Within the data that follows, set down exactly the lines from the one containing "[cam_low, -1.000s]" through the one containing "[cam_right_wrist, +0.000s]", both ends included.

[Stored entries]
━━━━━━━━━━━━━━━━━━━━
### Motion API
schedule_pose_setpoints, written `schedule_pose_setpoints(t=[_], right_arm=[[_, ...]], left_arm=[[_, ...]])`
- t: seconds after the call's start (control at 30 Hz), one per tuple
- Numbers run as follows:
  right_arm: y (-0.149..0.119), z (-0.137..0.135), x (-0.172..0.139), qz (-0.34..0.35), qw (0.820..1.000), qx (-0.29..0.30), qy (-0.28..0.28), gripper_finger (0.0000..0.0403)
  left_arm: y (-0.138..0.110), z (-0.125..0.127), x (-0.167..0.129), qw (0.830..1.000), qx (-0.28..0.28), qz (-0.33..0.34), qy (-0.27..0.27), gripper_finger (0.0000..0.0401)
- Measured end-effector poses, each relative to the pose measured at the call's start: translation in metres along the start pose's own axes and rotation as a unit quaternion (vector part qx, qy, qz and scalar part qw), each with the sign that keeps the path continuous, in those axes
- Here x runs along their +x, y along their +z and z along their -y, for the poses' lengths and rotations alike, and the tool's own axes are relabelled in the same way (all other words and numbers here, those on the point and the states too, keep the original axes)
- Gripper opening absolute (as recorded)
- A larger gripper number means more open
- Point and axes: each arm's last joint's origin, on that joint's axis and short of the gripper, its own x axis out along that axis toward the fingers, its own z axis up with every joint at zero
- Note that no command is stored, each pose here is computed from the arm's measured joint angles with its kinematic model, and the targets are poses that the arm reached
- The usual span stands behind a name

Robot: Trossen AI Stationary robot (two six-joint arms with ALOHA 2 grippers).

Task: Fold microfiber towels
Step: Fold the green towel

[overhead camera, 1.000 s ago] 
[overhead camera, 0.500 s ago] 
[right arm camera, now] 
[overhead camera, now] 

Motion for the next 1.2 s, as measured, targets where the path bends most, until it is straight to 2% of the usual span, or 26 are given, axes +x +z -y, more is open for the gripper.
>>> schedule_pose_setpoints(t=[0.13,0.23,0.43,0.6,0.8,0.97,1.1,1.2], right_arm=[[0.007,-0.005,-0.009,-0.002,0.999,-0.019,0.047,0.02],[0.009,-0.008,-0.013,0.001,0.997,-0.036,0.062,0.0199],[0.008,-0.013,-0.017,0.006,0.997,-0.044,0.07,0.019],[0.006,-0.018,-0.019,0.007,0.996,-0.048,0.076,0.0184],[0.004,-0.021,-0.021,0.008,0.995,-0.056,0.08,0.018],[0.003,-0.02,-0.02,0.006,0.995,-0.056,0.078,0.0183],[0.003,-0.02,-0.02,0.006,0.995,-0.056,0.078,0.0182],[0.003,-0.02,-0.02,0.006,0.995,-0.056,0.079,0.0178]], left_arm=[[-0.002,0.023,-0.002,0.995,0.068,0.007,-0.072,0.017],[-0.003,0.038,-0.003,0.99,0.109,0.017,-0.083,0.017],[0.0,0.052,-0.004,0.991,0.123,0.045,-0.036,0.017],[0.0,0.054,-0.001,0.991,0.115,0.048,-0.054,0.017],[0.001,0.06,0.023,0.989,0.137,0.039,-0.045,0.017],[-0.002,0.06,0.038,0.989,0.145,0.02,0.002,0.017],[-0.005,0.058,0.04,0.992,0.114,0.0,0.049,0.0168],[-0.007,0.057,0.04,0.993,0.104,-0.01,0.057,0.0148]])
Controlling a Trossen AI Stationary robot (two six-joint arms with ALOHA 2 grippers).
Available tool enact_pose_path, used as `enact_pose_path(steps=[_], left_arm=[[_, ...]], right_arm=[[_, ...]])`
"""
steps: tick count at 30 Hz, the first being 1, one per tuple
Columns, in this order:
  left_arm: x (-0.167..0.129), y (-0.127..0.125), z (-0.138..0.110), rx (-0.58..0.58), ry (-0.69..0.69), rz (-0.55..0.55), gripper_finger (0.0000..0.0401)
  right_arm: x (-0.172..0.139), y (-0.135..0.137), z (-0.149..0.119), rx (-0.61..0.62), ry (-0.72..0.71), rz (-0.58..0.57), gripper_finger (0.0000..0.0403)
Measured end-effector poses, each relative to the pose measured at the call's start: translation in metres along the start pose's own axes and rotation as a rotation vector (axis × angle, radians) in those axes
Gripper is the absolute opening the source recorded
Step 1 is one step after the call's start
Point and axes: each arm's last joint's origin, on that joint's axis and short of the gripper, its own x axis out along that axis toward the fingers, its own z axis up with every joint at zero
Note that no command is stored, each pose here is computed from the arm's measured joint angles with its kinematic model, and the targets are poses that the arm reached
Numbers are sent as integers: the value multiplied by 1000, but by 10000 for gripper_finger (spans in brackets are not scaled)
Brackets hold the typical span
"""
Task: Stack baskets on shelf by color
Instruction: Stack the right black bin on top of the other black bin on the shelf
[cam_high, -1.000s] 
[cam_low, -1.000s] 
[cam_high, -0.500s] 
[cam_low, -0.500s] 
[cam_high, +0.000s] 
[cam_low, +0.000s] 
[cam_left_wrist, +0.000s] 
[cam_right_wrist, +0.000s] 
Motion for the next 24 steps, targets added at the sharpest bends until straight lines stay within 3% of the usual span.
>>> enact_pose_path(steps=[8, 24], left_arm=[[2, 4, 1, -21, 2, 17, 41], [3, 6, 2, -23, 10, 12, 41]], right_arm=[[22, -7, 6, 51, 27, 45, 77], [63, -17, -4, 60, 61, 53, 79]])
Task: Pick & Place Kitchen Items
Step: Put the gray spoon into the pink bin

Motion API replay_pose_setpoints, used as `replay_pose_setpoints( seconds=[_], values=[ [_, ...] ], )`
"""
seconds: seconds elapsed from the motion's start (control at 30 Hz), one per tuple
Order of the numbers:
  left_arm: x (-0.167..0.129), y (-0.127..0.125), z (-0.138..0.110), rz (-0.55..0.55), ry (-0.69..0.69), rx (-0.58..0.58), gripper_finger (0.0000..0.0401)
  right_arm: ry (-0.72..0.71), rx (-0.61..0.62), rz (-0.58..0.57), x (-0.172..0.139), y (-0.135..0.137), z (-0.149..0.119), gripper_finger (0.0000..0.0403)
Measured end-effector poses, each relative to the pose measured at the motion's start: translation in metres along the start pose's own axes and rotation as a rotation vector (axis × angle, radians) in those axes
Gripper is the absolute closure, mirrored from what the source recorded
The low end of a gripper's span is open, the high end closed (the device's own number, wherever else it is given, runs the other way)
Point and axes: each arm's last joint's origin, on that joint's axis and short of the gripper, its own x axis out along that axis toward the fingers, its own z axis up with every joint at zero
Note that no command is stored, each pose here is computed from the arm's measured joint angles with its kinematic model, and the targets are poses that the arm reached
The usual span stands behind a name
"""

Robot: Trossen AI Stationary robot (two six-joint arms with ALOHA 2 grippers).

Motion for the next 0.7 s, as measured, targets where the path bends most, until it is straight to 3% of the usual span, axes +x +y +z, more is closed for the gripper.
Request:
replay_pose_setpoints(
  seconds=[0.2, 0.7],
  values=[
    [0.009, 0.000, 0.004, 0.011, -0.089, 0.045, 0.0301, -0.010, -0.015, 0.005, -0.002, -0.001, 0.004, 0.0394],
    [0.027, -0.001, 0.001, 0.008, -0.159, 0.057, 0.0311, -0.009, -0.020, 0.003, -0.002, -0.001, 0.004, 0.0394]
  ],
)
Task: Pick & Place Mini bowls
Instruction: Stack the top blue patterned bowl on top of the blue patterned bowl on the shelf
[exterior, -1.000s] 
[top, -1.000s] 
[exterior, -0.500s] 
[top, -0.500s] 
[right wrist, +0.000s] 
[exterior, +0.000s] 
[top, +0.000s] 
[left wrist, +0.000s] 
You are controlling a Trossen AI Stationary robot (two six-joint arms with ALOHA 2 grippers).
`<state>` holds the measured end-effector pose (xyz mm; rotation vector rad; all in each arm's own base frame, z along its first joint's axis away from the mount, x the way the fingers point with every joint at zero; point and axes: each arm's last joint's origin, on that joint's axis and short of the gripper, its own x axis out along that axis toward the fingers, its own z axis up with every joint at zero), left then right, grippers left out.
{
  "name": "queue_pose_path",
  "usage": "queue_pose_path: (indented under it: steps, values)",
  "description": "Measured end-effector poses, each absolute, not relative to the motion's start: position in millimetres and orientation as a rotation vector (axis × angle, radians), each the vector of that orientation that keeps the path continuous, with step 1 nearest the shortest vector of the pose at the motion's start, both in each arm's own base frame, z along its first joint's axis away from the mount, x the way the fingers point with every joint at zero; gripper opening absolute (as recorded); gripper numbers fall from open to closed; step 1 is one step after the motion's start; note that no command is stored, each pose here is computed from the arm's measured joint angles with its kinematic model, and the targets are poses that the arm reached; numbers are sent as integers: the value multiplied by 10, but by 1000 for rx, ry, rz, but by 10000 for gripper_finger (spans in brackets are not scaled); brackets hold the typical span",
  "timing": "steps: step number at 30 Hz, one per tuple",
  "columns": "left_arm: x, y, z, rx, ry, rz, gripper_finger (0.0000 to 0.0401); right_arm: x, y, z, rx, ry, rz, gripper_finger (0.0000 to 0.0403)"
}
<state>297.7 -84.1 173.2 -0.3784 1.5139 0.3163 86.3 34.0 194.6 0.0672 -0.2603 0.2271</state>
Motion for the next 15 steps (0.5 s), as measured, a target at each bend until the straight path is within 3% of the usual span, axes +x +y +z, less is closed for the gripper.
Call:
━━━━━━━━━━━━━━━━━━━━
= Solution for this exercise =
[cam_low, -1.000s] 
[cam_high, -0.500s] 
[cam_low, -0.500s] 
[cam_high, +0.000s] 
[cam_low, +0.000s] 
[cam_left_wrist, +0.000s] 
[cam_right_wrist, +0.000s] 

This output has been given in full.